One thing that Achebe does not mention is the attitudes of the ex-colonials, although the tone of the writing suggests some feelings (it seems he is hopeful that white people will change their perceptions of other races, particularly the African ethnicities). Crichton notices in his trip to Jamaica, which was part of the British Empire, is the silent dissatisfaction towards the visiting ex-imperial white race. “While the attendant filled the [gas] tank, several loitering black men came over and stood around the car, peering at me, and at Terry [his fiancĂ©e at the time]. Their expressions were sullen and angry. They just walked around the car and looked… One of the men kicked a tired in front of the car. The others looked to see what we would do. We didn’t do anything.” It seems that some countries still hold grudges against not just the imperial conquerors, but also that particular race in general. It is such a distrust that prompts an alienating attitude towards white people, and it may have been passed down from generation to generation. While Achebe did not touch upon the colonial angst experienced and passed down through each generation, Of Mimicry and Man: The Ambivalence of Colonial Discourse by Homi Bhabha states that “a desire that, through the repetition of partial presence, which is the basis of mimicry, articulates those disturbances of cultural, racial, and historical difference that menace the narcissistic demand of colonial authority.
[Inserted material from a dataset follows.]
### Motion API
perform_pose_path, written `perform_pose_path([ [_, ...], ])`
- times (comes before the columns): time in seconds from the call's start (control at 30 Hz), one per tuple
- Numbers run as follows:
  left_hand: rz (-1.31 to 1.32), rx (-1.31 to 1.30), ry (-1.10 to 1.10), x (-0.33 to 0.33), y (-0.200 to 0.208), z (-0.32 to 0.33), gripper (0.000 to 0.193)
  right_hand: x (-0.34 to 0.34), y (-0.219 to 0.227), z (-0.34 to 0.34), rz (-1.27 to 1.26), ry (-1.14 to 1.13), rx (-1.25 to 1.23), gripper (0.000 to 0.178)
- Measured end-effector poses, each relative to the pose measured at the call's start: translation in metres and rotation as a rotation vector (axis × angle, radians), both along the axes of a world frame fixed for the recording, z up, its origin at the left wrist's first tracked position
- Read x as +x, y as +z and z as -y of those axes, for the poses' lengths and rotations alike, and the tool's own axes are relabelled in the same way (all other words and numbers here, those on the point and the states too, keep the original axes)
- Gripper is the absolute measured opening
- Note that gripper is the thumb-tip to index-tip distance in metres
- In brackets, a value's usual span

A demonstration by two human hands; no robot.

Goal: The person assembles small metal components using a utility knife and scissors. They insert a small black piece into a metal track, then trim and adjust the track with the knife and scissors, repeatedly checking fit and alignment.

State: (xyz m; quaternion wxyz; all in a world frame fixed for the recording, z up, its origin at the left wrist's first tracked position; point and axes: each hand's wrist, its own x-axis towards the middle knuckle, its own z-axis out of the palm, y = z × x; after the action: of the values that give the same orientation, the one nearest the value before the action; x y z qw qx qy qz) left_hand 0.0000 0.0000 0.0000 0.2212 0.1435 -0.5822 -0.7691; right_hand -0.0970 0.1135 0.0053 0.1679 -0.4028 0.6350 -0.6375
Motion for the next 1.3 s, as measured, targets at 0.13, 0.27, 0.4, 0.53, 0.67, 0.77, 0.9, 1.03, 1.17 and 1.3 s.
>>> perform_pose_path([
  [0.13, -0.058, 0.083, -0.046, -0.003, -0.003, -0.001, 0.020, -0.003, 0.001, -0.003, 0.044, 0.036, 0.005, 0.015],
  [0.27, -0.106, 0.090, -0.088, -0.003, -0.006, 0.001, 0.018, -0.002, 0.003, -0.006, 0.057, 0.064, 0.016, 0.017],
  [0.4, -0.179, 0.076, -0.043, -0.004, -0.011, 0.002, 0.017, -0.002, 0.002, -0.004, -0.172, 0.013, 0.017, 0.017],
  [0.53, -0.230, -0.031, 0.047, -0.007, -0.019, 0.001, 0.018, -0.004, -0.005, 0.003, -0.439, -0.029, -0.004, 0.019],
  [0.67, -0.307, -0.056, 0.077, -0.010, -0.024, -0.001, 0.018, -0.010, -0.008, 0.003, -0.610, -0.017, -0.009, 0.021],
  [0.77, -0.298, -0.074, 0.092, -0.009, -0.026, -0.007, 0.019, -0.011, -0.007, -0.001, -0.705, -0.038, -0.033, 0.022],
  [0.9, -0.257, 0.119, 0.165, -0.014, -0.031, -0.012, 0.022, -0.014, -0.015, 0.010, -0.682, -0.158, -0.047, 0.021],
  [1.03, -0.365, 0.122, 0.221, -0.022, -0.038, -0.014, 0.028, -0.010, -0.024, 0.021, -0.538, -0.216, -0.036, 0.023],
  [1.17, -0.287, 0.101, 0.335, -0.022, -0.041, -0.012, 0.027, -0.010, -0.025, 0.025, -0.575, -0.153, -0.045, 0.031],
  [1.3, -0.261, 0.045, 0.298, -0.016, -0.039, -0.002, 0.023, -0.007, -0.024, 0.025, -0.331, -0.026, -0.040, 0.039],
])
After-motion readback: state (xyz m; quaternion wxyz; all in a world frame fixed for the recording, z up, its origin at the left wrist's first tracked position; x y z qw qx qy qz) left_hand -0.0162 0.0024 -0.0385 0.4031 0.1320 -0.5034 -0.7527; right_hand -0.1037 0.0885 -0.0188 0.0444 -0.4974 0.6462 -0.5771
It is a desire that reverses ‘in part’ the colonial appropriation by now producing a partial vision of the colonizer’s presence”. It was hard for me to understand at first, but I believe that this statement is really talking about how the colonized peoples after independence require a form of continued mentality that they are oppressed by that same race, even if they’ve attained a de facto independence (i.e. Jamaica).

Twice in his chapter of Crichton’s trip to Baltistan, which is in northern Pakistan, he states how inconceivable the world those peoples lived in must seem: “I stared at him. He was completely serious. He was thinking about the best way to kill people. I was surprised that his perceptions of this landscape could be so different from mine.”, and later in the chapter, “These aren’t really people; they don’t have the same thoughts and feelings as we do, and they won’t understand what we’re doing.” When we as Americans think of foreign non-white countries, it always seems there’s a barbarism or this mystique of foreignness that we just can’t grasp and that subtly we look down upon. I’m not really sure any group of people really understands another, and that we just make generalizations that fit, while making excuses when they don’t. Sometimes white visitors with all of their western modernity and complexity do not simply understand the basic and raw nature of foreign peoples. Achebe concludes in his essay that “[P]erhaps a change will come. Perhaps this is the time when it can begin, when the high optimism engendered by the breathtaking achievements of Western science and industry is giving way to doubt and even confusion. There is just the possibility that Western man may begin to look seriously at the achievements of other people.”

2 comments:

  1. How interesting--a nice approach to the problem of the foreign writer writing about a place from his/her own perspective. The real question becomes, what to do? Should one not attempt it? Or should one expose one's own prejudices in the way that you seem to be suggesting Crichton did, and Conrad did not?